OK - Here's the deal:
/hsphere/local/var/vpopmail/domains is holding the Maildirs
/var/qmail/queue is holding the mail queue for qmail.
Filesystem Size Used Avail Use% Mounted on
/dev/sda2 29G 11G 17G 39% /
/dev/sda1 45M 30M 13M 70% /boot
/dev/sdb1 137G 71G 66G
/dev/sda6 2.0G 40M 1.9G 2% /var/qmail/queue
Filesystem Inodes IUsed IFree IUse% Mounted on
/dev/sda2 3908128 170504 3737624 5% /
/dev/sda1 12048 62 11986 1% /boot
/dev/sdb1 143372224 2891398 140480826
/dev/sda6 2096192 1556 2094636 1% /var/qmail/queue
Actually I think that it is the mailqueue mount which causes the errors.
Because we originally changed the Maildir mount from ext3 to XFS. But again
after ~17 hours it Oops'ed but still on kjournald (as all earlier
incidents). After this I changed the mailqueue mount from ext3 to XFS,
again the server failed but this time on XFS. So it seems that it is the
fairly small mailqueue mount who is responsible for the errors.

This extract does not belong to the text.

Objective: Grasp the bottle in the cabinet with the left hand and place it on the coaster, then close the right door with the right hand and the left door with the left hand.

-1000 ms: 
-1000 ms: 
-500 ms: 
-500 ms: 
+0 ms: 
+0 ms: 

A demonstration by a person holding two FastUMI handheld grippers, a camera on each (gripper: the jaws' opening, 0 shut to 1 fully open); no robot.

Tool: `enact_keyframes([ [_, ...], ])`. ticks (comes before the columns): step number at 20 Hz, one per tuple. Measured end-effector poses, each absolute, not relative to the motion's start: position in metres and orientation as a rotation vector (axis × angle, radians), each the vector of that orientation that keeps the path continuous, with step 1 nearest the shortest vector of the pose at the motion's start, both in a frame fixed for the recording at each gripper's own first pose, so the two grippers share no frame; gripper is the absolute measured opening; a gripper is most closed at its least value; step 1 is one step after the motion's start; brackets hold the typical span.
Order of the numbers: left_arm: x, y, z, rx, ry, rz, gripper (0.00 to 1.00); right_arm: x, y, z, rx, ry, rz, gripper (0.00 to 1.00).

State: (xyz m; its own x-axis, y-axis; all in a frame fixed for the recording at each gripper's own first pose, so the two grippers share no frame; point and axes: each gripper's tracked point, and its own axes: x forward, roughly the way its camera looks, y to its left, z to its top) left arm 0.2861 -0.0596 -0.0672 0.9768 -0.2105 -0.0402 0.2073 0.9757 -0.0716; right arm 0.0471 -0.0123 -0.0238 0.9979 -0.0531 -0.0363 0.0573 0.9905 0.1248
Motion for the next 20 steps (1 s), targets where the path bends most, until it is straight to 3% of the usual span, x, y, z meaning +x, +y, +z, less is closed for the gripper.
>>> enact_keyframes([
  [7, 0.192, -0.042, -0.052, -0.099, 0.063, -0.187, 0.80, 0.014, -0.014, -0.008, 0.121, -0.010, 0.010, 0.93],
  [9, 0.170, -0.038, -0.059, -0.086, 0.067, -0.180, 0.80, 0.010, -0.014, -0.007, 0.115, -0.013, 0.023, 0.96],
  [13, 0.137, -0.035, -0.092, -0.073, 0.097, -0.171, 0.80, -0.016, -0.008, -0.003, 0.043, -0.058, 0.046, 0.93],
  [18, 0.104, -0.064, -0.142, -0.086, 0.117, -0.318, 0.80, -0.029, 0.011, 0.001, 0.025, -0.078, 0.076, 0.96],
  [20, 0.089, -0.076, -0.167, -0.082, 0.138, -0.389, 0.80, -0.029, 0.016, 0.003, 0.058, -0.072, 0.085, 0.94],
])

Here are some statistics for the mailserver:
~50-80 mails pr. minute delivered locally.
~150 mails pr. minute forwarded.
~80.000 Mailboxes (Maildirs) - So these are relatively small directories.
There are usually around 30-50 qmail-queue processes running (which is the
process writing to /var/qmail/queue)
> Is this easily reproducible for you? If so, can you send me
> enough details that I can try to reproduce it locally?
Well, This is as you can imagine a production server, and it has been
crashing quite consistently every 17-18 hours the last couple of weeks. I
haven't tried to set up a test environment yet, but will do this very soon.
- The server is now runnig a 2.4.28 kernel which now has been running for 37
hours without failure (Wohoo!). But as the 2.4 kernel lags some of 2.6's
performance, the server is under a fairly high pressure now - and we have
to get it back to 2.6 as soon as possible.
- Do you have some ideas for a test setup? - Im not really sure I am able to
reproduce the environment which the production mailserver is in. There is
just too many factors to account for.